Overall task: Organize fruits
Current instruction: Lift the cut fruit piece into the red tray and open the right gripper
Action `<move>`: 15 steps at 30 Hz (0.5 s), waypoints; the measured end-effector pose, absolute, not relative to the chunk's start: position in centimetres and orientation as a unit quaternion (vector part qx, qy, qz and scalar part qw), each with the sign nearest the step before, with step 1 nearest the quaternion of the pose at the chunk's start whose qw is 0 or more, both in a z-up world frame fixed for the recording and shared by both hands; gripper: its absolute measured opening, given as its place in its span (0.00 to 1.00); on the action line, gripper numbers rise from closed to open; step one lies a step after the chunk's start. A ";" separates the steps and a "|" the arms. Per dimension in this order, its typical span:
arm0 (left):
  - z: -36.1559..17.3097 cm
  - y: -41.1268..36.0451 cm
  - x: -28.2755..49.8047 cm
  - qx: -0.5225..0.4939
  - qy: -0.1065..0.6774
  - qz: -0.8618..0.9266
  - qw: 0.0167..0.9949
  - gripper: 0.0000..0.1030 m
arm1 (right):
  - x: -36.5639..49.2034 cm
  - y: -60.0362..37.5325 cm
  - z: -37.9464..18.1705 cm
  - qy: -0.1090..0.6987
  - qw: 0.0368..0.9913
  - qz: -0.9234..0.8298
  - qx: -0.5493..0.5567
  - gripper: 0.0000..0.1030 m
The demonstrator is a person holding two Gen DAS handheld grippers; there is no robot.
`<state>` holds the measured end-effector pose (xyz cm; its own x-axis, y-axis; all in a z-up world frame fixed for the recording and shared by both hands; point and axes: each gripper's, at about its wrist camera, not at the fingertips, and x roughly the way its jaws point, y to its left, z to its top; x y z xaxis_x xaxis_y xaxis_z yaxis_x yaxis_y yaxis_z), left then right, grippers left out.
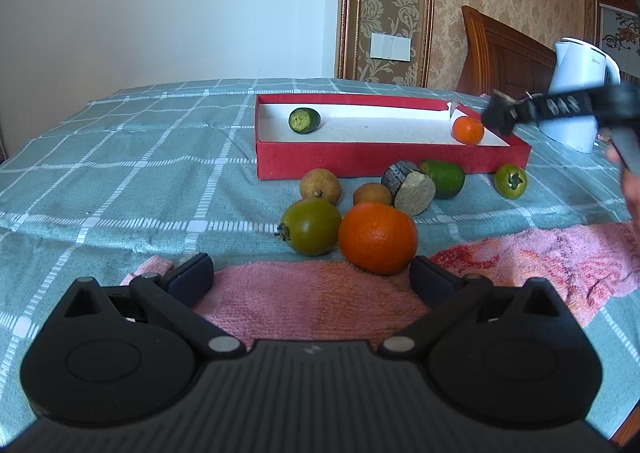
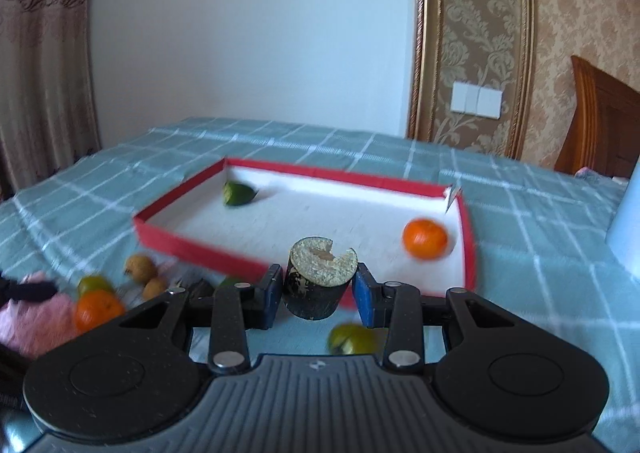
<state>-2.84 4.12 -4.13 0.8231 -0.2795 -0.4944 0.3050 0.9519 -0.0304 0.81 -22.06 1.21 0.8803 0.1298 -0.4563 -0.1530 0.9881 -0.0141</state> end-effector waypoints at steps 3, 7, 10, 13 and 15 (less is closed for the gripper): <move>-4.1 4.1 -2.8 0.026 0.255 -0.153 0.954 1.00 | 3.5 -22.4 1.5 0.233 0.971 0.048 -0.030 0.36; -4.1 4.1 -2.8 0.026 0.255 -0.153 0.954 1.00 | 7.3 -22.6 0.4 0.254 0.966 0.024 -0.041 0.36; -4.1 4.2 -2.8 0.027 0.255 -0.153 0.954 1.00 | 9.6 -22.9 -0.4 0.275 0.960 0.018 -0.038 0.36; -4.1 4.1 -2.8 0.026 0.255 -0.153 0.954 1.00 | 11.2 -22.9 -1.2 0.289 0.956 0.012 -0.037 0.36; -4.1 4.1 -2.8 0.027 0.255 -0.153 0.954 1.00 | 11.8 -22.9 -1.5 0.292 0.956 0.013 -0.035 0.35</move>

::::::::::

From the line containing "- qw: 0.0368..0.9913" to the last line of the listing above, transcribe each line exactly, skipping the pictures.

SOLUTION FOR THIS PROBLEM:
  - qw: 0.0368..0.9913
  - qz: -0.9234..0.8298
  - qx: -0.5493..0.5567
  - gripper: 0.0000..0.1030 m
The demonstrator is a person holding two Gen DAS handheld grippers; there is no robot.
`<state>` holds the measured end-effector pose (xyz cm; its own x-axis, y-axis; all in a z-up world frame fixed for the recording and shared by both hands; point and axes: each gripper's, at about its wrist camera, not at the fingertips, and x roughly the way its jaws point, y to its left, z to its top; x y z xaxis_x xaxis_y xaxis_z yaxis_x yaxis_y yaxis_z), left then right, grippers left out.
<state>-2.84 4.12 -4.13 0.8231 -0.2795 -0.4944 0.3050 0.9519 -0.0304 0.81 -22.06 1.21 0.8803 0.1298 -0.4563 -0.1530 0.9881 -0.0141</state> end-effector waypoints at steps 3, 7, 10, 13 and 15 (less is closed for the gripper): <move>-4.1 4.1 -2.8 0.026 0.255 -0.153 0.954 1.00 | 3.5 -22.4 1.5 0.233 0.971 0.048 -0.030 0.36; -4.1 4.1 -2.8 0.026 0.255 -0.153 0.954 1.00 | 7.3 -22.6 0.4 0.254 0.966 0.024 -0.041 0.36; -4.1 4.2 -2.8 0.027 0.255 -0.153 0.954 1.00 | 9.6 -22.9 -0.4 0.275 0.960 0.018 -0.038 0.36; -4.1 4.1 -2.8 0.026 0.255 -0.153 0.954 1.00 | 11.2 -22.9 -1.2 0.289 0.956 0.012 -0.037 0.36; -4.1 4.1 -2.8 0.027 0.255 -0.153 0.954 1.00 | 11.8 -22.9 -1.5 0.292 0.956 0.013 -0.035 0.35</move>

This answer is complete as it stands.